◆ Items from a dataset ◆
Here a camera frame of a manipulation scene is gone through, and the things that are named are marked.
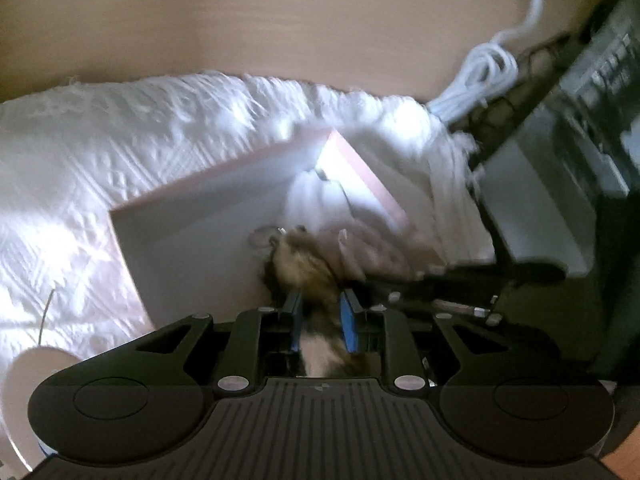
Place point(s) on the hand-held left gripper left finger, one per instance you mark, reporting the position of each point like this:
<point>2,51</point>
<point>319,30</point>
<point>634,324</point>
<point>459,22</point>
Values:
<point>294,322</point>

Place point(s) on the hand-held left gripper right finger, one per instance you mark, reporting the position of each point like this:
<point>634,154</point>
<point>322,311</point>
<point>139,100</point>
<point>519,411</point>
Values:
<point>349,321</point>

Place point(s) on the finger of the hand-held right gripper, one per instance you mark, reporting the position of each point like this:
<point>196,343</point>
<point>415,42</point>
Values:
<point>425,300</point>
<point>500,274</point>

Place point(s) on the brown white furry plush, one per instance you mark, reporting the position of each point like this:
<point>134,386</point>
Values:
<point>305,265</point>

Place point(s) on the pink cardboard box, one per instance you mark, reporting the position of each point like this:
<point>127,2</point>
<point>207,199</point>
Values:
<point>200,240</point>

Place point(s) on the dark keyboard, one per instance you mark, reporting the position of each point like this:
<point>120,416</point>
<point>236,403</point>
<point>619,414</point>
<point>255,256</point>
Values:
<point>610,70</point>

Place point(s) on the white textured cloth cover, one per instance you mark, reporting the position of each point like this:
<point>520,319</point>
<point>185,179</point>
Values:
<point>100,160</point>

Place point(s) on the clear plastic jar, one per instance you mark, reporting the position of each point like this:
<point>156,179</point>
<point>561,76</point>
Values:
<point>25,400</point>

◆ TASK TO COMPLETE ◆
An exact copy of every entry, minus the pictures, is what you should return.

◆ ANSWER SPACE ◆
Here a camera frame of a manipulation scene is gone through, and the things that are named are marked.
Place point(s) on the hand-held left gripper left finger, one per instance you mark, reporting the position of each point like this:
<point>2,51</point>
<point>319,30</point>
<point>634,324</point>
<point>459,22</point>
Values:
<point>294,322</point>

Place point(s) on the hand-held left gripper right finger, one per instance you mark, reporting the position of each point like this:
<point>634,154</point>
<point>322,311</point>
<point>139,100</point>
<point>519,411</point>
Values:
<point>349,321</point>

Place point(s) on the finger of the hand-held right gripper, one per instance you mark, reporting the position of each point like this:
<point>196,343</point>
<point>415,42</point>
Values:
<point>425,300</point>
<point>500,274</point>

Place point(s) on the brown white furry plush, one per instance you mark, reporting the position of each point like this:
<point>134,386</point>
Values:
<point>305,265</point>

Place point(s) on the pink cardboard box, one per instance you mark, reporting the position of each point like this:
<point>127,2</point>
<point>207,199</point>
Values:
<point>200,240</point>

Place point(s) on the dark keyboard, one per instance you mark, reporting the position of each point like this:
<point>120,416</point>
<point>236,403</point>
<point>619,414</point>
<point>255,256</point>
Values:
<point>610,70</point>

Place point(s) on the white textured cloth cover, one per instance you mark, reporting the position of each point like this:
<point>520,319</point>
<point>185,179</point>
Values:
<point>100,160</point>

Place point(s) on the clear plastic jar, one per instance you mark, reporting the position of each point like this:
<point>156,179</point>
<point>561,76</point>
Values:
<point>25,400</point>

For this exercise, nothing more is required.